Да, быть может, познанья… но только — чего?! Настроение у нас всех как-то сразу испорчено. Мы уходим от дуба назад, в зеленую, влажную чащу, как звери, чтобы спрятаться там и зализывать раны.

И только задумчивый голос пеночки и гулкое бульканье, воркотанье дикой голубки возвращает утраченный дух единения со всеми сокрытыми, заповедными чащобами, с тропами в лесу, с колыханьем орешников, с тайной запахов трав и прозрачной, пленительной белизной и свежестью ландышей.

Человек… ты разумное существо. Отчего ты не помнишь об этом?

* * *

На зеленой лужайке, окаймленной пунцовыми, белыми и бледно-лиловыми флоксами, над красными розами, над зарослями жемчужниц и густо-свекольными георгинами с раннего утра летает неисчислимое количество белых бабочек. Некоторые из них большие, хорошие экземпляры, другие поменьше, наверное, молодняк. Почти над самой головой у нас резвится большая крылатая игрунья. «Смотри, какое прекрасное существо!» — говорит человек, наблюдающий за полетом этих странных созданий, таких грациозных, воздушных в вышине, на свободе, и не таких-то уж очень приятных вблизи, когда их рассматриваешь у себя на ладони, это мягкое, кольчатое брюшко, цеплючие кривоватые ножки, темные усики, шаровидные выпученные глаза.

Под окном у нас растет борщевик. У него огромные резные листья, длинный темно-зеленый трубчатый ствол и бело-зеленые зонтики соцветий. Прямо в центр одного такого соцветия и садится прекрасная бабочка! Ни старая, ни молодая, но такая изящная, милая, что летавший над высоченной елью самец вдруг сложил свои крылья и спикировал с высоты совершенно отвесным скользящим движением, будто только что подсмотренным у немецкого «мессершмитта». Никогда я еще не видела в мирной нашей природе такого полета: только лишь на войне.

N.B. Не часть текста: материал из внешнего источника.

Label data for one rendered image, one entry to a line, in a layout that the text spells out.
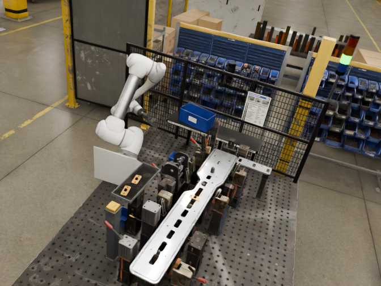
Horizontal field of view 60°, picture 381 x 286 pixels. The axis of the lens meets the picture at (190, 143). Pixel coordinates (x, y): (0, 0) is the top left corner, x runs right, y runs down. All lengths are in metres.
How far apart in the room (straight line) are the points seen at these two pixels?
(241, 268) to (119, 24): 3.27
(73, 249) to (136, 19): 2.91
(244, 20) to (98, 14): 5.02
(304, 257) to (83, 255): 2.18
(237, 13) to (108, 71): 4.89
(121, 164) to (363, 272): 2.56
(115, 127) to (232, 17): 6.65
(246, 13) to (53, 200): 6.71
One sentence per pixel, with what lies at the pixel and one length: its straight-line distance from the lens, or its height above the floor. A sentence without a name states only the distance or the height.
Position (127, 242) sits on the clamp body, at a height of 1.06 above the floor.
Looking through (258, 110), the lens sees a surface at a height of 1.30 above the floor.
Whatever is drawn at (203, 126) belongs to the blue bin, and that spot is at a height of 1.08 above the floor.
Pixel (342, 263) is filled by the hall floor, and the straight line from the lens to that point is 3.78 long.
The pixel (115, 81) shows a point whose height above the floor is 0.60.
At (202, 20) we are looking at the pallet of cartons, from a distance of 6.88.
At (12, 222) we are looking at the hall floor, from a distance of 3.62.
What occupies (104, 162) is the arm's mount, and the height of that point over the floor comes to 0.89.
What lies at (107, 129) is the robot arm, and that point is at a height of 1.13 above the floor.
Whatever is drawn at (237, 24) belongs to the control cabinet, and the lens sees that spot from 8.95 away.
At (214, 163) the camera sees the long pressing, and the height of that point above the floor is 1.00.
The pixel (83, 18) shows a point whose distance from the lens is 4.76.
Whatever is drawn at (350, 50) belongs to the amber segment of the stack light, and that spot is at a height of 1.98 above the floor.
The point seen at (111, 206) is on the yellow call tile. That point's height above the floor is 1.16.
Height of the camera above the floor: 2.57
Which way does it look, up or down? 33 degrees down
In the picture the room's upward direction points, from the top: 10 degrees clockwise

Две бабочки слились вместе и, танцуя, выписывая на фоне зеленой листвы размашистые таинственные письмена, унеслись в высоту, ярко-белые, и стали неразличимы на белом же облаке. А мне уже не до бабочек, не до цветов. Я все вижу пикирующее движение, его хищность, мертвящую точность, несущую смерть. И раскинутые в траве человеческие тела, для которых все кончилось этим единственным мигом.

* * *

Только слабые духом боятся печали, ее возвышающей одинокости. Печаль приносит мысли, какие никогда не принесет человеку радость, она воспитывает в нас умение отдавать людям и делу всего себя, до конца.

* * *

У любимого моего поэта я сегодня нашла не свойственную ему жестокую фразу о том, что все заблуждающиеся, не понявшие хода истории «в самих себе умрут, истлеют падью листопада». Отчего у нас такая уносная нетерпимость к другим? Отчего мы живем и не знаем сомнений? Жизнь с падениями и ошибками, с заблуждениями и утратами, своим собственным опытом и его осмыслением, которые стоят порой больше любой твердой однолинейности. Для меня неуверенность, в частности, стократно милей тупой и надменной уверенности в себе. О истины-однодневки! Вы хотели бы стать единственно-вечными, но судьба справедлива. Она одинаково уничтожает все хорошее и дурное, заменяя другим — новым — в равной мере хорошим, в равной мере дурным. И тот, кто думает, что держит в руках совершенную правду — одну правду навечно, наверное, заблуждается горше всех остальных, потому что доволен собою — и слеп.